_WHAT IS EXPECTED_
When you reach the line that has "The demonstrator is" in the material below, reproduce it and each line after it exactly, through the last one.

----- INFORMATION SHOWN

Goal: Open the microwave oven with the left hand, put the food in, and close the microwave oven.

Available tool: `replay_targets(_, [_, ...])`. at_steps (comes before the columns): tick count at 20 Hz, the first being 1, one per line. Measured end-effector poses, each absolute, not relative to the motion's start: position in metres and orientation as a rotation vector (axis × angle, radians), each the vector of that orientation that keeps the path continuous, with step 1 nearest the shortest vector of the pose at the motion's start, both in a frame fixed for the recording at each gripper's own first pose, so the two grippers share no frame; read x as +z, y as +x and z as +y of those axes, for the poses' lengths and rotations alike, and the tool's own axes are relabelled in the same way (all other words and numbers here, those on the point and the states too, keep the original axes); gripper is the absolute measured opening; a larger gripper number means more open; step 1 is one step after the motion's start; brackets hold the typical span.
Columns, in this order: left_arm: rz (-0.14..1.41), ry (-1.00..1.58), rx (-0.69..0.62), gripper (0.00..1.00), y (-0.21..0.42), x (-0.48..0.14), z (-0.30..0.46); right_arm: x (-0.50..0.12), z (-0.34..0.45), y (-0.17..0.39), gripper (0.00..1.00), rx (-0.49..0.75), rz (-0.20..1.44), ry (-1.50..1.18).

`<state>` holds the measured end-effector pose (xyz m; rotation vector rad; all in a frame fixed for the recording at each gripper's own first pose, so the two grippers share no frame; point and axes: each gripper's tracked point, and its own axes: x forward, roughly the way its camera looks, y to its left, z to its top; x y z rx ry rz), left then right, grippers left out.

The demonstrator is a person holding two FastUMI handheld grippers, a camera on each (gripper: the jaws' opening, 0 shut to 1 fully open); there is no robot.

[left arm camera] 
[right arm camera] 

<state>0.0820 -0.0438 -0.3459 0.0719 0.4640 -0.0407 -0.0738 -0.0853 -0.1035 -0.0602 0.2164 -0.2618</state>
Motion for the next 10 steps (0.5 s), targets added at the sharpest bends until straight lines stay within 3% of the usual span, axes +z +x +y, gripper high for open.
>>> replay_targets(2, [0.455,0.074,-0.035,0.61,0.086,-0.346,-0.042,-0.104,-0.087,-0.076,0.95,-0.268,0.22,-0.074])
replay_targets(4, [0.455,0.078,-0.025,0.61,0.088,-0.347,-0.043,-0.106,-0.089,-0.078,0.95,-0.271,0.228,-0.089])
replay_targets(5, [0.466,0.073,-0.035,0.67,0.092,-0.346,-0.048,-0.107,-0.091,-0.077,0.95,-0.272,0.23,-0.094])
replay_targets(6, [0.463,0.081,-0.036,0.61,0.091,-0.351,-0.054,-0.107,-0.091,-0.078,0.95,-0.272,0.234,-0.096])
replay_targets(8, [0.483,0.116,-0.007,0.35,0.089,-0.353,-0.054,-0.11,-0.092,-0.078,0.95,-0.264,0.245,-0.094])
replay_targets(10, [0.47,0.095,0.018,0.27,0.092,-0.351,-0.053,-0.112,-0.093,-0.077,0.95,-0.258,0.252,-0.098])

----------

_EXERCISE OUTPUT_
The demonstrator is a person holding two FastUMI handheld grippers, a camera on each (gripper: the jaws' opening, 0 shut to 1 fully open); there is no robot.

[left arm camera] 
[right arm camera] 

<state>0.0820 -0.0438 -0.3459 0.0719 0.4640 -0.0407 -0.0738 -0.0853 -0.1035 -0.0602 0.2164 -0.2618</state>
Motion for the next 10 steps (0.5 s), targets added at the sharpest bends until straight lines stay within 3% of the usual span, axes +z +x +y, gripper high for open.
>>> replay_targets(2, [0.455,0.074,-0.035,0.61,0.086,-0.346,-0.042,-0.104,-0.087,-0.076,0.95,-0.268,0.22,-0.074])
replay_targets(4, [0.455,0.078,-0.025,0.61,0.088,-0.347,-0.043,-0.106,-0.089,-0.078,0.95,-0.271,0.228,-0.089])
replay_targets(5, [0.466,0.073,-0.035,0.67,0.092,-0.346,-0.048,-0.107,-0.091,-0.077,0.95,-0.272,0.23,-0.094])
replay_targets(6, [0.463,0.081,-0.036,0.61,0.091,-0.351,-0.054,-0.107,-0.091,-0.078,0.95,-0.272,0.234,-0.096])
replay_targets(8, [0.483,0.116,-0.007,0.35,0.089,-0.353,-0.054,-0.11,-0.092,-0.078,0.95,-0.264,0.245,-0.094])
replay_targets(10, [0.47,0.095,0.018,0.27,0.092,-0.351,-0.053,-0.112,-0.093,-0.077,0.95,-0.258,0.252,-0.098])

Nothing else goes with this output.